Work item ->
Repeat every line of the material below exactly.
++++++
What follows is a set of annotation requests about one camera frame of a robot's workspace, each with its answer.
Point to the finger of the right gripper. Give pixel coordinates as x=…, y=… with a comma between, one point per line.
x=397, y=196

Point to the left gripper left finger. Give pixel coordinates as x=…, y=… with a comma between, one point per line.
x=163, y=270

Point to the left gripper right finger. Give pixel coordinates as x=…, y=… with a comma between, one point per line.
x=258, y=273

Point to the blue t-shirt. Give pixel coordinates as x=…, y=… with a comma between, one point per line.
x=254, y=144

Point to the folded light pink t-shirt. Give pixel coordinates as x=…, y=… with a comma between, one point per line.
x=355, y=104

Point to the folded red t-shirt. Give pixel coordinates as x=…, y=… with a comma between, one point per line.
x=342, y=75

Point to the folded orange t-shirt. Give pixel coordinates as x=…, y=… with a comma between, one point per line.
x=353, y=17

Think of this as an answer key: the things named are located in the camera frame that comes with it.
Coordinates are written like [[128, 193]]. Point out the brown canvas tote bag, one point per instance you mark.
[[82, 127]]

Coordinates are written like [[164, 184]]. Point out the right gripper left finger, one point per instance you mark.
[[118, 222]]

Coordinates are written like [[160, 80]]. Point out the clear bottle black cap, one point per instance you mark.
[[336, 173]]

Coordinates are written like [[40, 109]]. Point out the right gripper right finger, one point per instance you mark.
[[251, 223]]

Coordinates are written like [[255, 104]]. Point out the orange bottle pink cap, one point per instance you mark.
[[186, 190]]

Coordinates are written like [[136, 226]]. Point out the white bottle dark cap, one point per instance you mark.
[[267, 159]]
++++++
Exercise result ->
What follows is a set of annotation requests about one camera frame of a robot's workspace, each with its answer.
Point to the finger of the right gripper. Give pixel coordinates as x=…, y=… with a comma between, one point per line.
x=397, y=196

Point to the left gripper left finger. Give pixel coordinates as x=…, y=… with a comma between, one point per line.
x=163, y=270

Point to the left gripper right finger. Give pixel coordinates as x=…, y=… with a comma between, one point per line.
x=258, y=273

Point to the blue t-shirt. Give pixel coordinates as x=…, y=… with a comma between, one point per line.
x=254, y=144

Point to the folded light pink t-shirt. Give pixel coordinates as x=…, y=… with a comma between, one point per line.
x=355, y=104

Point to the folded red t-shirt. Give pixel coordinates as x=…, y=… with a comma between, one point per line.
x=342, y=75

Point to the folded orange t-shirt. Give pixel coordinates as x=…, y=… with a comma between, one point per line.
x=353, y=17

Think of this as an answer key: the things named are located in the camera frame that comes with it.
Coordinates are written like [[128, 193]]. Point out the brown canvas tote bag, one point per instance you mark.
[[82, 127]]

Coordinates are written like [[164, 184]]. Point out the right gripper left finger, one point per instance you mark.
[[118, 222]]

Coordinates are written like [[160, 80]]. Point out the clear bottle black cap, one point per instance you mark.
[[336, 173]]

Coordinates are written like [[40, 109]]. Point out the right gripper right finger, one point per instance you mark.
[[251, 223]]

Coordinates are written like [[255, 104]]. Point out the orange bottle pink cap, one point per instance you mark.
[[186, 190]]

Coordinates are written like [[136, 226]]. Point out the white bottle dark cap, one point per instance you mark.
[[267, 159]]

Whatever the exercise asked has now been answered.